#### Task description:
All lines with the word "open" in the material below are required.
(Beginning of Input data)
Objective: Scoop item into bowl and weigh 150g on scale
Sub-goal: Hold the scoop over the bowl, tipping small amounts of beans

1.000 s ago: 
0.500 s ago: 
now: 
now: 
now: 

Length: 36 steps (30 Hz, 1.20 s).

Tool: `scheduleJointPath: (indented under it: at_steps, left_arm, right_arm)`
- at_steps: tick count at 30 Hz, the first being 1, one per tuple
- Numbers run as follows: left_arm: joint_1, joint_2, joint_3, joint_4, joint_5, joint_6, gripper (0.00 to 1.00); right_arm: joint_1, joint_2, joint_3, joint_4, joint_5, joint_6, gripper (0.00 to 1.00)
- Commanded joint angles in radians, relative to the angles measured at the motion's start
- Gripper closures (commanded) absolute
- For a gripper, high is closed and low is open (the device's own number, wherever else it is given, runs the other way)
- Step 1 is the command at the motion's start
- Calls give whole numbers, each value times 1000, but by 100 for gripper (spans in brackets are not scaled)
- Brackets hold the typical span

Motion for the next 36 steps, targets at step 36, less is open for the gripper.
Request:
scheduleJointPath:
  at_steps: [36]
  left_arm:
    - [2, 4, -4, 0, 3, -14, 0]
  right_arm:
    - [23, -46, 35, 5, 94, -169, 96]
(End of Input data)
#### Reply:
- For a gripper, high is closed and low is open (the device's own number, wherever else it is given, runs the other way)
Motion for the next 36 steps, targets at step 36, less is open for the gripper.

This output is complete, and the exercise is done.